#### Your objective
From the entries that follow, reproduce exactly and only the lines from the line with "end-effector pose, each" to the line with "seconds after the", endpoints included.

● ● ●

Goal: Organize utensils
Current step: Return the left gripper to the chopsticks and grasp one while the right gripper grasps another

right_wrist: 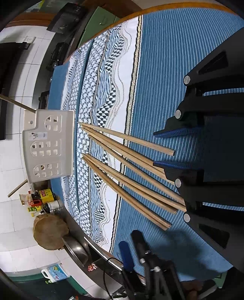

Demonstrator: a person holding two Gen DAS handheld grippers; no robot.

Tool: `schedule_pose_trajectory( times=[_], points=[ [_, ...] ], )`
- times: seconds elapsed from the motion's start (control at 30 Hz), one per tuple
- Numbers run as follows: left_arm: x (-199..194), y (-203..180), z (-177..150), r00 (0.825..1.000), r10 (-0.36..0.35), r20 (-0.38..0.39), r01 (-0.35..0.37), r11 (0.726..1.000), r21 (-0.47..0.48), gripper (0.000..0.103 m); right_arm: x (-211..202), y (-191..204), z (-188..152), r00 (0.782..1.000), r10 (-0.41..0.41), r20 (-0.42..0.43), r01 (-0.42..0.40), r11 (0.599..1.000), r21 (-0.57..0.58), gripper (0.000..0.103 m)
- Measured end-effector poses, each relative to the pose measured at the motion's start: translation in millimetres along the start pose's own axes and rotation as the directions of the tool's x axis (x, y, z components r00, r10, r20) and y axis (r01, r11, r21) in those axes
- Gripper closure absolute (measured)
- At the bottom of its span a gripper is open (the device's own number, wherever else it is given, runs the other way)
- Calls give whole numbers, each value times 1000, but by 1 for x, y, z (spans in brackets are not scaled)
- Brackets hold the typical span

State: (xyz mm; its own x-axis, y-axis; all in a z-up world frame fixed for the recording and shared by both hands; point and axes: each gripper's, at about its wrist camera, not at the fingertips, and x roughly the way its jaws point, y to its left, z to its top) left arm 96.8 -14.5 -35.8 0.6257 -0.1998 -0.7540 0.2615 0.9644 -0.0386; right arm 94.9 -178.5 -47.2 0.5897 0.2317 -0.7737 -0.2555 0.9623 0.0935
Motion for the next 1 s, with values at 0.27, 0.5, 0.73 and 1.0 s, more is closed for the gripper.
schedule_pose_trajectory(
  times=[0.27,0.5,0.73,1.0],
  points=[
    [17,-5,-8,999,-8,-37,8,1000,5,50,6,-1,0,1000,-9,-14,9,1000,8,83],
    [25,-6,-10,999,7,-40,-7,1000,6,51,8,-1,0,1000,-12,-18,12,1000,5,84],
    [23,-3,-7,996,86,-24,-86,996,29,51,9,0,-1,1000,-17,-19,17,1000,-1,86],
    [28,-11,-9,999,41,-28,-41,999,15,66,15,5,2,999,-48,-13,47,999,-22,88]
  ],
)
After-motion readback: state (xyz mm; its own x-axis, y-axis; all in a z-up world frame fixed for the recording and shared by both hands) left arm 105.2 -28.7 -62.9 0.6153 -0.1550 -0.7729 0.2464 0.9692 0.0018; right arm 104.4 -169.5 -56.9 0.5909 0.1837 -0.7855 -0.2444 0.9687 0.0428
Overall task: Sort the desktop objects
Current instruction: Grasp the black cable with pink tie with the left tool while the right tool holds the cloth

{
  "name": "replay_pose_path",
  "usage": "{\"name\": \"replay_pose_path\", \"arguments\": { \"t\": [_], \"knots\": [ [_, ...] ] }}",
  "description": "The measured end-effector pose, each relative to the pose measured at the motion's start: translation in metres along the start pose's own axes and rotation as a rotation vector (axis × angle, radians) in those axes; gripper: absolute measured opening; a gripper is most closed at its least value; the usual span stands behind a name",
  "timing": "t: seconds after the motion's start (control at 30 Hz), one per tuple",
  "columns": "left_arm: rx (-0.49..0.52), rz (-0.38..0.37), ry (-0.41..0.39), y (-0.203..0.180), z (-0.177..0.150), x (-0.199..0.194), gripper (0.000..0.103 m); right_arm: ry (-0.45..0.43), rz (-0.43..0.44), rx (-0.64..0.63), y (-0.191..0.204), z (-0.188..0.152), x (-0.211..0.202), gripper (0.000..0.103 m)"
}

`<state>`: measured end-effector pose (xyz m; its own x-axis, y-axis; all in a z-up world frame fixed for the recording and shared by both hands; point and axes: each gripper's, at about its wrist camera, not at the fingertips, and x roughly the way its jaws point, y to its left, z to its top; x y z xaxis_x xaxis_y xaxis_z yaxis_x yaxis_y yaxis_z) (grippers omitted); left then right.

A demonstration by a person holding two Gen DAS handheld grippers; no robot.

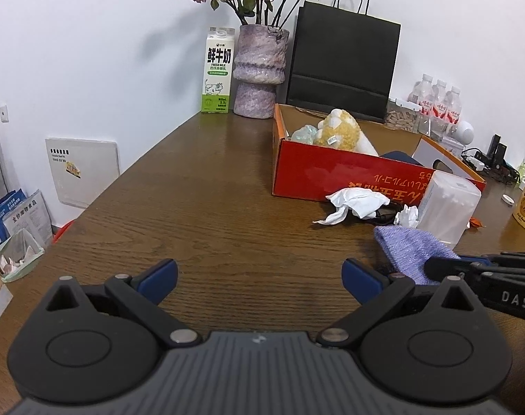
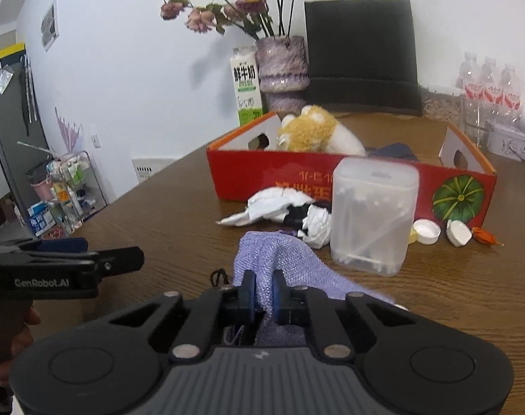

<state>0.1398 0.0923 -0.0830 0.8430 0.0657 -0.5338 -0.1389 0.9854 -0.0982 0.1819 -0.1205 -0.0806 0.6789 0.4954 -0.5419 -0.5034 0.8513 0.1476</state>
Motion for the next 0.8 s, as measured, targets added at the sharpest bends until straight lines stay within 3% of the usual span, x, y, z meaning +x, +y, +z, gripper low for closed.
{"name": "replay_pose_path", "arguments": {
  "t": [0.43, 0.8],
  "knots": [
    [0.052, -0.024, -0.024, -0.028, 0.006, -0.008, 0.103, -0.105, -0.027, -0.001, -0.009, 0.008, -0.037, 0.007],
    [0.131, -0.132, -0.002, -0.09, 0.009, -0.003, 0.103, -0.212, -0.139, 0.029, -0.051, 0.009, -0.094, 0.006]
  ]
}}
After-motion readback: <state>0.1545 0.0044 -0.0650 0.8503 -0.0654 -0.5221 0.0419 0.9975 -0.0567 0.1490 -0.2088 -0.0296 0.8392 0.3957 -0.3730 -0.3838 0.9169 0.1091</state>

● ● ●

#### Solution
  "description": "The measured end-effector pose, each relative to the pose measured at the motion's start: translation in metres along the start pose's own axes and rotation as a rotation vector (axis × angle, radians) in those axes; gripper: absolute measured opening; a gripper is most closed at its least value; the usual span stands behind a name",
  "timing": "t: seconds after the motion's start (control at 30 Hz), one per tuple",

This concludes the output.